Copper for delivery in three
months, the LME’s benchmark, fell 7.7 percent to $7,317 a ton this year,
entering a bear market in April. Goldman Sachs Group Inc. expects a decline to
$7,000 in 12 months. The Standard & Poor’s GSCI gauge of 24 commodities
dropped 3.7 percent since the start of January as the MSCI All-Country World
Index of equities rose 9.6 percent. A Bank of America Corp. index shows
Treasuries lost 1 percent.
Global output will rise 4.3
percent to 21.1 million tons this year as demand expands 2.2 percent to 20.9
million tons, Standard Bank Group Ltd. estimates. Supply fell short of
consumption in each of the previous three years, according to data from the
Lisbon-based International Copper Study Group.

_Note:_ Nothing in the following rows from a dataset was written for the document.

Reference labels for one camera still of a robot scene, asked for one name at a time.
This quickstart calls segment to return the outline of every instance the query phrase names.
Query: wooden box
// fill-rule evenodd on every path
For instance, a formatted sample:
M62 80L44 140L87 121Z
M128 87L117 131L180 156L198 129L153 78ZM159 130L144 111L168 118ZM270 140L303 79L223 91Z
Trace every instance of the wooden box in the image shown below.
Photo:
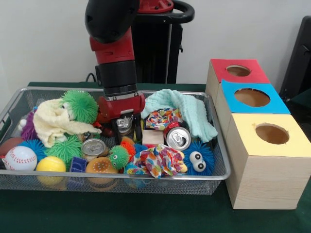
M257 60L211 59L206 93L212 96L214 103L222 80L235 83L270 83Z
M311 143L287 114L232 114L226 136L234 209L295 209L311 175Z
M269 83L232 83L223 80L215 108L224 136L227 135L231 113L290 114Z

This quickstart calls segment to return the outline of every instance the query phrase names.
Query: knitted cloth
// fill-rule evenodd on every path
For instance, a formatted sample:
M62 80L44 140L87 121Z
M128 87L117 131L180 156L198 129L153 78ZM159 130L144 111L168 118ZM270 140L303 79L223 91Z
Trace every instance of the knitted cloth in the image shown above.
M164 108L179 108L192 137L199 137L205 143L217 136L216 129L207 120L203 101L178 91L163 89L149 96L141 117L146 118L151 112Z

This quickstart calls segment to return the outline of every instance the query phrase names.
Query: white wall
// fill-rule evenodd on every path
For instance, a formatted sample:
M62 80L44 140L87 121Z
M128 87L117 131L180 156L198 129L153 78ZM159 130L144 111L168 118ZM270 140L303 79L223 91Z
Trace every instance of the white wall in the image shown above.
M205 83L210 58L256 58L276 88L310 0L188 0L178 83ZM0 3L0 109L30 81L81 82L94 71L84 26L87 0Z
M280 89L310 0L186 0L196 10L185 24L178 83L205 83L211 58L257 59Z

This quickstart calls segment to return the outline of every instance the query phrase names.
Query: yellow box lid
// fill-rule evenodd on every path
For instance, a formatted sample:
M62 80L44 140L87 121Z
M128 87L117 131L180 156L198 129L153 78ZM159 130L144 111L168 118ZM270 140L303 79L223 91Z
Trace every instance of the yellow box lid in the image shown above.
M311 157L311 143L291 115L232 114L249 155Z

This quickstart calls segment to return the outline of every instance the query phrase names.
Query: metal wire basket
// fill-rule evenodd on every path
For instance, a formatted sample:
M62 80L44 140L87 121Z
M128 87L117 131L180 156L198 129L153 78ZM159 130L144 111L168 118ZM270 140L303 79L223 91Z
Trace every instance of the metal wire basket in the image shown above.
M74 88L27 87L17 91L0 114L0 142L20 136L19 121L27 115L39 99L60 98L64 92ZM102 89L79 89L90 93L96 100ZM148 97L154 91L142 91ZM182 92L202 100L207 118L218 131L217 138L210 143L215 158L215 169L211 176L176 175L154 179L147 175L98 174L77 172L39 172L0 170L0 189L14 190L61 190L81 192L159 193L211 195L220 182L230 175L230 165L221 134L216 111L210 96L199 92ZM106 145L115 145L114 138L101 138ZM55 185L46 185L39 180L49 179Z

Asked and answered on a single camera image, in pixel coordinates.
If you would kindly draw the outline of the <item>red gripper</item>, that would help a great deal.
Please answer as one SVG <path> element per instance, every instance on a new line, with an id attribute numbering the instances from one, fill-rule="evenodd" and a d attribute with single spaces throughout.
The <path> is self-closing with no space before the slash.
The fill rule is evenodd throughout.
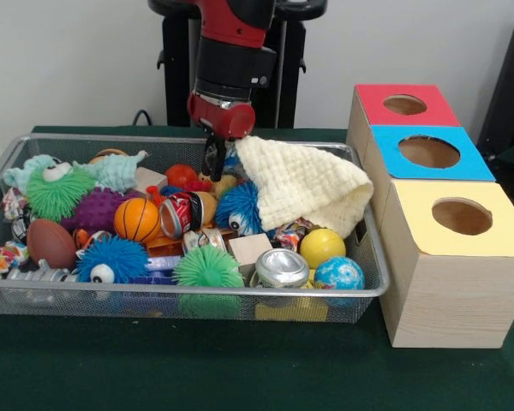
<path id="1" fill-rule="evenodd" d="M 255 124 L 255 113 L 250 103 L 211 98 L 196 92 L 191 92 L 188 97 L 188 113 L 208 132 L 226 140 L 246 137 Z M 203 170 L 211 171 L 213 182 L 222 178 L 225 157 L 224 139 L 210 135 L 206 140 Z"/>

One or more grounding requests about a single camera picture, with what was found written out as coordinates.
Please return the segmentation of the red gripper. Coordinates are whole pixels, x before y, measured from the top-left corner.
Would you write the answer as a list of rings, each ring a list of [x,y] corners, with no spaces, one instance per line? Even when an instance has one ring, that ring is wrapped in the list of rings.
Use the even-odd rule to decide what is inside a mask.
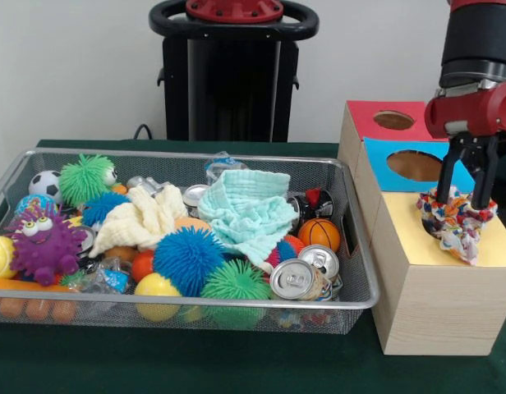
[[[499,137],[506,140],[506,81],[481,80],[451,88],[439,88],[425,108],[425,125],[436,139],[468,133],[475,187],[471,205],[485,209],[499,162]],[[447,202],[455,164],[462,157],[462,140],[449,141],[437,185],[437,202]]]

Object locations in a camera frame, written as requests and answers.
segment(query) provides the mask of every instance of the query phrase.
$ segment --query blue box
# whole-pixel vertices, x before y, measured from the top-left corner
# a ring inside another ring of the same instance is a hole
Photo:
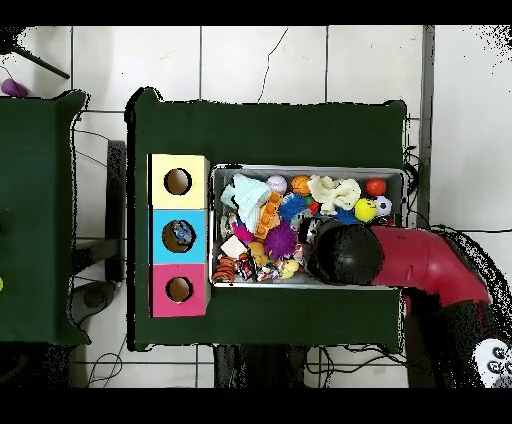
[[[206,264],[207,209],[153,210],[153,264]],[[193,229],[195,240],[190,250],[174,253],[162,241],[162,231],[171,221],[184,220]]]

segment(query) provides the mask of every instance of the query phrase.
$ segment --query pink box
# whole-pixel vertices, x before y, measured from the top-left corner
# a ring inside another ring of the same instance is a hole
[[[183,302],[175,302],[168,295],[168,283],[183,277],[192,288]],[[206,264],[153,265],[153,318],[202,316],[209,300]]]

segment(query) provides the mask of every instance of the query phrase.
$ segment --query green table
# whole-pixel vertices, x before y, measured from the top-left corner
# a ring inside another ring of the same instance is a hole
[[[68,317],[72,122],[84,92],[0,98],[0,342],[87,343]]]
[[[403,167],[402,101],[385,105],[230,105],[163,102],[151,88],[130,99],[128,332],[148,344],[399,345],[399,291],[212,288],[203,317],[148,316],[148,153],[197,154],[217,163]]]

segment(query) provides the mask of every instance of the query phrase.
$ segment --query yellow box
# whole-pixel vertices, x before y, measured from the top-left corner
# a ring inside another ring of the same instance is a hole
[[[208,170],[204,156],[148,155],[148,199],[155,209],[206,209]]]

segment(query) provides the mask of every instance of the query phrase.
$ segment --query gray bin
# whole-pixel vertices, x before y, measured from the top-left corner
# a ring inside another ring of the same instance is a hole
[[[355,179],[361,190],[364,191],[364,183],[370,178],[382,178],[386,181],[386,197],[393,203],[393,214],[401,214],[402,222],[397,223],[405,226],[407,213],[407,174],[400,169],[390,168],[331,168],[331,167],[296,167],[296,166],[274,166],[274,165],[216,165],[210,171],[210,199],[209,210],[209,279],[213,283],[212,275],[217,266],[217,256],[222,253],[220,245],[220,219],[227,214],[231,208],[221,202],[220,196],[226,185],[232,182],[233,175],[243,174],[250,178],[266,181],[272,175],[282,175],[291,183],[297,175],[319,175],[329,176],[333,179]],[[267,287],[267,288],[290,288],[290,289],[323,289],[323,290],[391,290],[388,287],[362,287],[362,286],[331,286],[321,283],[307,274],[296,273],[292,278],[286,280],[265,280],[261,282],[244,281],[238,275],[234,283],[213,283],[216,287]]]

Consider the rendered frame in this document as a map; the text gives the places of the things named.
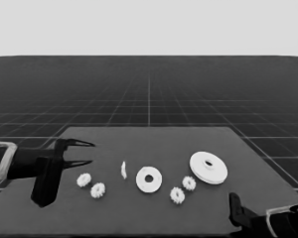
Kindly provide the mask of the white round carrier with pins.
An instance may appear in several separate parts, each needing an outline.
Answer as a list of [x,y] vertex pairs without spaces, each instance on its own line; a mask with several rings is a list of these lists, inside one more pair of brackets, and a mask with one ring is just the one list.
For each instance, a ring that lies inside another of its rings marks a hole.
[[162,174],[154,167],[143,167],[136,175],[136,185],[142,192],[156,192],[162,185]]

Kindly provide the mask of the small white gear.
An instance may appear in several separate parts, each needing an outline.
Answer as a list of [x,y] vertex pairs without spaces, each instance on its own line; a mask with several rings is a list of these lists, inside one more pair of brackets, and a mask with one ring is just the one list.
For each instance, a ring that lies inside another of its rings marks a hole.
[[186,190],[193,191],[196,188],[196,181],[192,177],[184,177],[182,185]]
[[91,175],[88,173],[85,174],[81,174],[77,180],[76,180],[76,184],[79,187],[85,187],[87,186],[89,183],[91,182]]
[[90,195],[93,198],[101,198],[105,194],[105,184],[102,182],[96,183],[91,189],[90,189]]
[[170,198],[176,204],[181,204],[185,200],[185,194],[179,187],[173,187],[170,191]]

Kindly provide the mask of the large thick white disc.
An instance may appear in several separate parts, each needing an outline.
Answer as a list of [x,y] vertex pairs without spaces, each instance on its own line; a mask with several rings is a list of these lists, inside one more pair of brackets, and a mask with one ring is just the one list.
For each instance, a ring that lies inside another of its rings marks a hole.
[[221,184],[228,175],[224,161],[209,152],[195,152],[190,157],[189,165],[193,174],[208,184]]

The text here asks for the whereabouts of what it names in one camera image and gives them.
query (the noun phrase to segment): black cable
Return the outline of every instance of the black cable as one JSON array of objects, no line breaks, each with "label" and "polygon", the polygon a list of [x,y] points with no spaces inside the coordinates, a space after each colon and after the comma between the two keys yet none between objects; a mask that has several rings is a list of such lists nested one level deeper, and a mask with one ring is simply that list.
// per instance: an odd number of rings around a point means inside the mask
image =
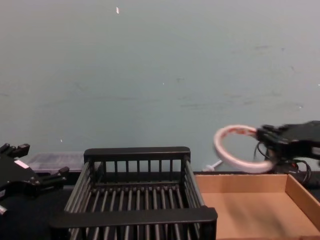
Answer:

Glencore Xstrata Plc, Goldman
Sachs, JPMorgan Chase & Co. and Trafigura Beheer BV bought storage
companies in 2010, with the acquisitions meaning that they now control more
than half of the 700-plus sheds in the LME’s network. Stockpiles tracked by the
bourse rose 91 percent to 611,125 tons this year, of which 514,100 tons were
held in New Orleans, the Belgian port of Antwerp and Johor, Malaysia.
The three locations stored
about 25 percent of LME inventory a year ago. Combined stockpiles excluding New
Orleans, Johor and Antwerp are at the lowest since August 2007, compounding the
supply crunch for consumers.
Financing typically involves
the purchase of metal for nearby delivery and a forward sale to take advantage
of a market in contango, where prices rise into the future. The transactions
are being helped by record-low borrowing costs after central banks cut interest
rates to boost economic growth. Three-month copper is about $30 more expensive
than metal for immediate delivery, compared with an average discount of $5.44
Orders to withdraw metal from
warehouses rose more than fourfold this year, prolonging waiting times.
Assuming that all copper in New Orleans is held by one storage company, it
would take at least five months to get metal out, from about two weeks a year
ago, according to Macquire Group Ltd.